Experiment 2: A feeding trial was conducted to determined apparent digestibility coefficients (ADC) of dry matter, crude protein, crude lipid, ash, energy and amino acids for twelve protein feed ingredients (i.e. fish meal, blood meal, meat and bone meal, poultry by-products meal, shrimp head meal, squid visceral meal, soybean meal, rapeseed meal, cottonseed meal, peanut meal, corn gluten meal and brewers yeast) for Pacific white shrimp (4.45±0.21 g). A reference diet and test diets (consisted of 70% reference diet and 30% of the raw feedstuff, except for blood meal with a ratio of 85%:15%) were used with Cr2O3 as external indicator.

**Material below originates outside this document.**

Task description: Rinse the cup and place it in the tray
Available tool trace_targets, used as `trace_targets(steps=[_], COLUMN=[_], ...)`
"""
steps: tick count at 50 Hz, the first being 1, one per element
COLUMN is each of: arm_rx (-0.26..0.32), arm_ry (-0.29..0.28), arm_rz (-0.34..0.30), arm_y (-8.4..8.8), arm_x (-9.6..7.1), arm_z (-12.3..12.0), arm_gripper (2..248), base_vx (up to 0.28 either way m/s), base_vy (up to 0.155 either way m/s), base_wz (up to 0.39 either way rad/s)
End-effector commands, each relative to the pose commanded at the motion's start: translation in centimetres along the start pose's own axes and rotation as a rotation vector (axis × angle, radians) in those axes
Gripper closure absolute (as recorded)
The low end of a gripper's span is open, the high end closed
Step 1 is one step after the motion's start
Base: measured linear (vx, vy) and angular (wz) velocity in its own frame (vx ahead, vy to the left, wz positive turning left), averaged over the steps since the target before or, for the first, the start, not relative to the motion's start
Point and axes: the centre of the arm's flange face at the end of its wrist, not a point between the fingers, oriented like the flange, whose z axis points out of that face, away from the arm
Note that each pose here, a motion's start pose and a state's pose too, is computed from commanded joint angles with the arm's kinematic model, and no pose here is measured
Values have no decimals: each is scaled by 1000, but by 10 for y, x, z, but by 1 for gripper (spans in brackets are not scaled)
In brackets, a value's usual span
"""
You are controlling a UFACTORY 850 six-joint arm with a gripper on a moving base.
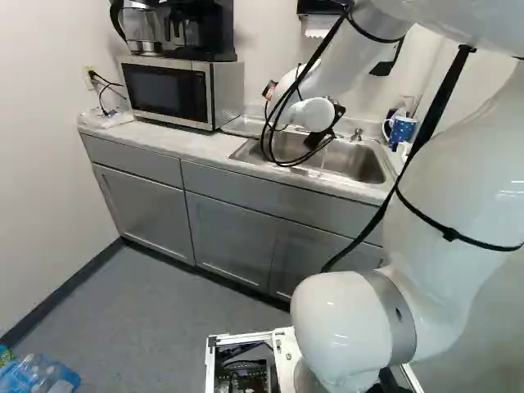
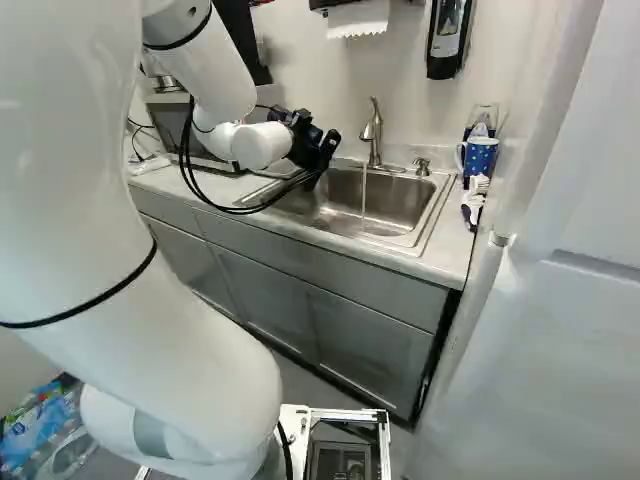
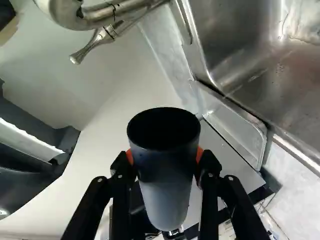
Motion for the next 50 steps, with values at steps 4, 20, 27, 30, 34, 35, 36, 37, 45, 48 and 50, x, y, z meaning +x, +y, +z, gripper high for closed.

The results showed that the ADC of dry matter ranged from 48.61% to 86.98%, the ADC of energy ranged from 51.11% to 97.27%, the ADC of crude protein ranged from 55.74% to 92.35%, the ADC of crude lipid ranged from -0.23% to 92.64%, and the ADC of ash between 60.83% and 96.30%. The ADCs of total amino acids for fish meal, soybean meal and peanut meal were significantly higher than that for other meals (P<0.05), while corn gluten meal was significantly lower than that for other meals (P<0.05), and those feed ingredients were: soybean meal (92.67%) > peanut meal (90.61%) > fish meal (90.56%)> poultry by-products (89.81%) > shrimp head meal (88.82%) > brewers yeast (86.23%) > rapeseed meal (84.84%) > meat-bone meal (83.87%) > squid visceral meal (83.72%) > blood meal (77.25%) > cottonseed meal (72.82%) > corn gluten meal (59.15%).

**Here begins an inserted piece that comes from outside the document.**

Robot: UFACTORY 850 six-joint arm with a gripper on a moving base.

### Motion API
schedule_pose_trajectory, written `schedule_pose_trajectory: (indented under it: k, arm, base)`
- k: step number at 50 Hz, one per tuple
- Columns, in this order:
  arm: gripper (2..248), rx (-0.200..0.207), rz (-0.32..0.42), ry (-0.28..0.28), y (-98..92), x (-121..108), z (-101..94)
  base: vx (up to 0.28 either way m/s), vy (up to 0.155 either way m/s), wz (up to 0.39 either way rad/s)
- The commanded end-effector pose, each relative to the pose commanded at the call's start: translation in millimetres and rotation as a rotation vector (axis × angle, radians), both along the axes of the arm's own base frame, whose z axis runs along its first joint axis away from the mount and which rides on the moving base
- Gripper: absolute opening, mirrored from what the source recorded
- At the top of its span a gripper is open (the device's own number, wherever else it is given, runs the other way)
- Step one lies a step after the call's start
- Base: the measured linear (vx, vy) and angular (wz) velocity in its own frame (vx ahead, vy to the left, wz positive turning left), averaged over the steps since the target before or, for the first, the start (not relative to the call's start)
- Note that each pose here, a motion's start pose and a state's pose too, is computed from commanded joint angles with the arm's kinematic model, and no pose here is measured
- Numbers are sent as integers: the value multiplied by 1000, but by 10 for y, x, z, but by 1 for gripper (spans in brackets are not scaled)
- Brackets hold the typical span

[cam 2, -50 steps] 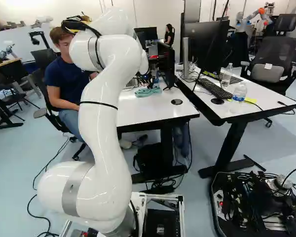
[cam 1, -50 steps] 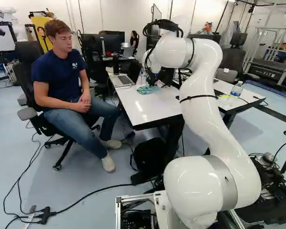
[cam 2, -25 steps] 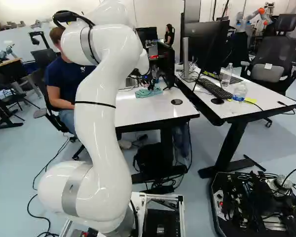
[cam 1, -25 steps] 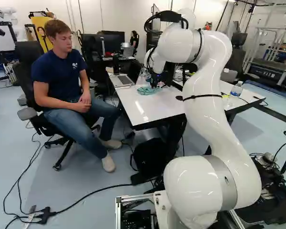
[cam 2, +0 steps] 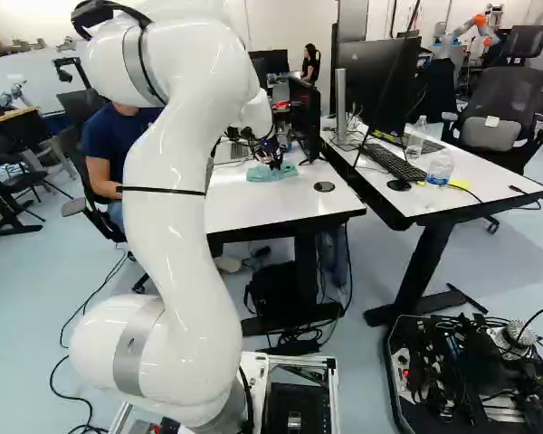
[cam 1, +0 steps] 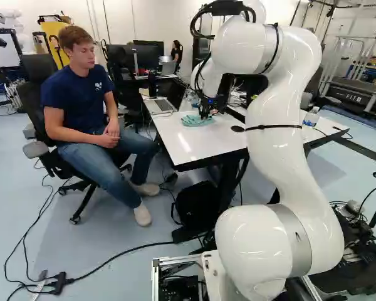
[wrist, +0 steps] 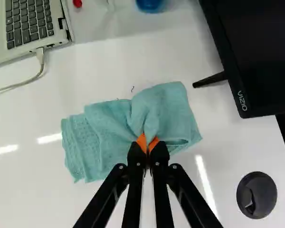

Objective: Clean the table with the green towel

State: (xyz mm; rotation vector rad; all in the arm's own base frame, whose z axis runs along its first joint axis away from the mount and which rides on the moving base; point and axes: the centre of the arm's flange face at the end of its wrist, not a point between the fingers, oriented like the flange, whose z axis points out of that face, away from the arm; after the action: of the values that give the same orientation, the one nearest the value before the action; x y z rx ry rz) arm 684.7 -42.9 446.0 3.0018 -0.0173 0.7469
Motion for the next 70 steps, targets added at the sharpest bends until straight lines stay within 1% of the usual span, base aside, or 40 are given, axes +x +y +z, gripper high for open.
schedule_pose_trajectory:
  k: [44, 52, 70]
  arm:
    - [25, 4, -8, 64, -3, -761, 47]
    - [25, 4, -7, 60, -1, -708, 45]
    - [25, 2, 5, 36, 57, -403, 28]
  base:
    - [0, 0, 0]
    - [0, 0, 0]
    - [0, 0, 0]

Experiment 3: A feeding trial was conducted to evaluate the effect of five practical diets formulated on the same level of digestible crude protein, lysine, methionine and arginine on growth performance, body composition, feed utilization, digestive enzyme activity and values of biochemical parameters for the shrimp. The results showed that weight gain rate, survival, specific growth rate and protease activity in stomach in shrimp fed the diet at the fish meal inclusion level of 10% were significantly lower than that of shrimp fed the diets at the level of 15% or higher (P<0.05), while hepatosomatic indexes, blood urea nitrogen and lysozyme activities increased significantly (P<0.05). There were no differences in growth performance, body composition, digestive enzyme activity, blood urea nitrogen level, glutamic-pyruvic transaminase, glutamic-oxalacetic transaminase and lysozyme activities between the fish meal diets at the inclusion level of 15% or higher (P>0.05). Feed conversion rate and feeding rate increased, while protein efficiency ratio and apparent digestibility coefficients of dry matter, crude protein and crude lipid decreased with the reduction in dietary fish meal inclusion level.
Experiment 4: Six isonitrogenous (crude protein 41%) and isolipidic (crude lipid 8.5%) diets were formulated to contain 0%, 7%, 14%, 21%, 28% and 35% of peanut meal (PM), replacing 0%, 15%, 30%, 45%, 60% and 75% of fish meal (FM) protein respectively. Chromic oxide was used as the inert indicator for digestibility. The results showed that weight gain rate decreased significantly when dietary PM inclusion was raised above 21% (P<0.05). Protein efficiency ratio and survival rate decreased significantly but feed conversion rate increased significantly as PM inclusion level above 14% (P<0.05). Feeding rate in 21% PM inclusion group was significantly higher than that in 28% and 35% PM inclusion groups (P<0.05). Body crude protein and ash content significantly decreased, but body moisture significantly increased when dietary PM inclusion was higher than 14% (P<0.05). The apparent digestibility for dry matter, crude protein, crude lipids and ash decreased gradually as the level of PM replacement increased. Protease activities in stomach and hepatopancreas of 0~14% PM inclusion groups were significantly higher than in other groups (P<0.05). There was a similar trend as digestibility for the activities of superoxide dismutase (SOD), peroxidase (POD), acid phosphatase (ACP) and alkaline phosphatase (AKP) in serum, but ceruloplasmin (CP) content displayed adverse tendency. Body lipid and lysozyme activity was not affected by all treatments (P>0.05).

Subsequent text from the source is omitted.